Anyone that doesn't keep rams can chime in too , all advice is appreciated


----------



## Fishfur (Mar 4, 2012)

You can get TDS meters, Home Depot used to have them for under $20., though I am not sure they still carry them. All they tell you is the total dissolved solids in your water. Not what is dissolved, just how much of it is solid. That includes minerals, chemicals, etc.

I've no experience with Rams, though they are very attractive fish. But if the majority of sites that discuss them recommend water that's a lot softer and lower in pH than your tap water, then RO is going to give you that result with a lot less hassle that if you attempt to modify the tap water. It's almost impossible to reliably alter the pH and hardness of the water in the GTA to be constantly and reliably softer and more acidic, because it is has a lot of calcium in it, which gives it a lot of buffering capacity. 
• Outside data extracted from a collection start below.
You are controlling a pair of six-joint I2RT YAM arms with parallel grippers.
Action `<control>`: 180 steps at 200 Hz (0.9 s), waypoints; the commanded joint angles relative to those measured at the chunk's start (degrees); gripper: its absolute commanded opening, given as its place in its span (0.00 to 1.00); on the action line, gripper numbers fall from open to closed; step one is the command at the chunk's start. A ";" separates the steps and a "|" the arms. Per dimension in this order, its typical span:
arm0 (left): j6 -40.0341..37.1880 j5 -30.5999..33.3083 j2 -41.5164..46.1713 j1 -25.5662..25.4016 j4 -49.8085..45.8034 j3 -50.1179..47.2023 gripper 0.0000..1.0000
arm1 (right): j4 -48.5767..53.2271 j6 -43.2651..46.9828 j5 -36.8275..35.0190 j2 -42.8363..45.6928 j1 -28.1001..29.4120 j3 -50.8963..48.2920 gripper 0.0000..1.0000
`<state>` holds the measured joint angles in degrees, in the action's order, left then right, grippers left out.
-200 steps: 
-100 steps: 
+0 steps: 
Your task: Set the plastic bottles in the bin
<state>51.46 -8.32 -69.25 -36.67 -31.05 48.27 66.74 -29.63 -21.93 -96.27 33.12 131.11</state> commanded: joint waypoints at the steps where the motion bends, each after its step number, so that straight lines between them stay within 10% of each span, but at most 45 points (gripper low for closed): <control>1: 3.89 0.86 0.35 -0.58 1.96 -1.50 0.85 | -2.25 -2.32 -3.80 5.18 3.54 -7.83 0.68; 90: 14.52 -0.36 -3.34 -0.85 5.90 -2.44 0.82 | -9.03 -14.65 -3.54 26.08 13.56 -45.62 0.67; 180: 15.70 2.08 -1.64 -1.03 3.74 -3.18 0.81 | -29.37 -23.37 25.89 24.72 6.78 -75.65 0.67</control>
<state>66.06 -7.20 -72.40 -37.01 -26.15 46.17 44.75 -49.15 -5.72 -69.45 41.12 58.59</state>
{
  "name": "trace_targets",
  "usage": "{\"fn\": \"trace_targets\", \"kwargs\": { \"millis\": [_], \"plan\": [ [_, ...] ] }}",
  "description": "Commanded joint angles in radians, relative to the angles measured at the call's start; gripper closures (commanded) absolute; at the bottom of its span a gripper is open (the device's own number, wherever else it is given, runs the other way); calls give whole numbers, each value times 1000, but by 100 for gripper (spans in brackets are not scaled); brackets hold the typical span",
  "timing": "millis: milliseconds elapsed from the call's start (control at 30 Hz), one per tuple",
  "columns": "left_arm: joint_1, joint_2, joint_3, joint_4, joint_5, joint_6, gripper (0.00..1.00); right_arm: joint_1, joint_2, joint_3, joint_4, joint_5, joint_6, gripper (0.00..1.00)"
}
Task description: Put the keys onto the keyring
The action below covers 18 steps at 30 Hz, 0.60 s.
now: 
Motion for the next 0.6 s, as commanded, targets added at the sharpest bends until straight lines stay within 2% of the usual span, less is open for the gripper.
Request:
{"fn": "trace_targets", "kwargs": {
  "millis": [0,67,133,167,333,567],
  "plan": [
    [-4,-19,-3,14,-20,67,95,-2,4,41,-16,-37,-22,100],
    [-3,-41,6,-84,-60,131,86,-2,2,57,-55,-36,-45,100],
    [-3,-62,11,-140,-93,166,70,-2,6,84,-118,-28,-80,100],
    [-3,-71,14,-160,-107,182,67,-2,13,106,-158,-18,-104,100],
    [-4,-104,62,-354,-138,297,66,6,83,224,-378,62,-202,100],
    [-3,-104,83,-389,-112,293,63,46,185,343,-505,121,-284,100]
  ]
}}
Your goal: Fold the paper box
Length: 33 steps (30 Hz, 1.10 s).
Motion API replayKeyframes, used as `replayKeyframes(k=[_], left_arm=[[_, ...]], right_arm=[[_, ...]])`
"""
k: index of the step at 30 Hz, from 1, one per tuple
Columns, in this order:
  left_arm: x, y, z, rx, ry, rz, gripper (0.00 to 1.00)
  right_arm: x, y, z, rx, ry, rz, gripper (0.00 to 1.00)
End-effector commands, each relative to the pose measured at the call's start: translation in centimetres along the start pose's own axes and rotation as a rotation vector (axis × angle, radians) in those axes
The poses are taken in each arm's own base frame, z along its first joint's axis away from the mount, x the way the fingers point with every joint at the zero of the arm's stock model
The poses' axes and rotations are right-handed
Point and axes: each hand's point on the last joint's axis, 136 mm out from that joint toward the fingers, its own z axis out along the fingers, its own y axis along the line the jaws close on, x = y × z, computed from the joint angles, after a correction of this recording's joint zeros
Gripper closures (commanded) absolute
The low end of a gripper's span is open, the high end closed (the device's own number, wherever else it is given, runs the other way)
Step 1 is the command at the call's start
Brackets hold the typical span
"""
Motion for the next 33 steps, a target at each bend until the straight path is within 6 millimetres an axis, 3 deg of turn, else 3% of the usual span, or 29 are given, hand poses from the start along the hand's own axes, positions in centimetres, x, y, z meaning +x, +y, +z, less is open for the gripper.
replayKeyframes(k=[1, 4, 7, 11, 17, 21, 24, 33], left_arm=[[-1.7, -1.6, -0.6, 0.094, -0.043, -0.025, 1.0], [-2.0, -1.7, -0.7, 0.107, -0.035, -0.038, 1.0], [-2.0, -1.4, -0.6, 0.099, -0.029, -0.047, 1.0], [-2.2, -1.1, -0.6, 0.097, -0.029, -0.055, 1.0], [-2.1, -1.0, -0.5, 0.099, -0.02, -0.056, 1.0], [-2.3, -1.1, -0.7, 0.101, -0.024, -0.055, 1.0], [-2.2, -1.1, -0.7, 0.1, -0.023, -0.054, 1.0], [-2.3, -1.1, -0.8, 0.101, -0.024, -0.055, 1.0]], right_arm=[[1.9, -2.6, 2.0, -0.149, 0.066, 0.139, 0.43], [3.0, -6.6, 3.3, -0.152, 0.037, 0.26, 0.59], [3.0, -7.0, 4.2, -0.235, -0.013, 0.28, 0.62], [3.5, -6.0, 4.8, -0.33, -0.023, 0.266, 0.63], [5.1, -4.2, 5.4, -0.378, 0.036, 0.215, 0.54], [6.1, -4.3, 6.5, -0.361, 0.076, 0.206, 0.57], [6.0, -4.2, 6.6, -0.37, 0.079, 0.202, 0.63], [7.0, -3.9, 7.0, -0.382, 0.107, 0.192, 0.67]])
It's much easier to remineralize RO water to what you need it to be. Peat will acidify slightly, but if you need it more than a few points lower, it won't do the trick on its own. It will also colour the water like strong tea. You'd have to use carbon to remove the colour if it bothered you, as you would have to keep renewing the peat to maintain the effect.

Mixing tap and RO of course lowers both TDS, alkalinity and hardness, and if that is what the fish need, then that's the best way to achieve the results you require. Forget the peat. 

Remember that the difference between each point on the pH scale is much larger than it might look. Each point on the scale is 10 times higher or lower than the one above or below it. So pH 8.5 is 100 times more alkaline than 7.5, and 5.5 is 100 times more acidic than 6.5. and so on. A change of 1/10th, 8.5 to 8.4, is 10 times the difference. So peat moss can't make huge changes in pH by itself. 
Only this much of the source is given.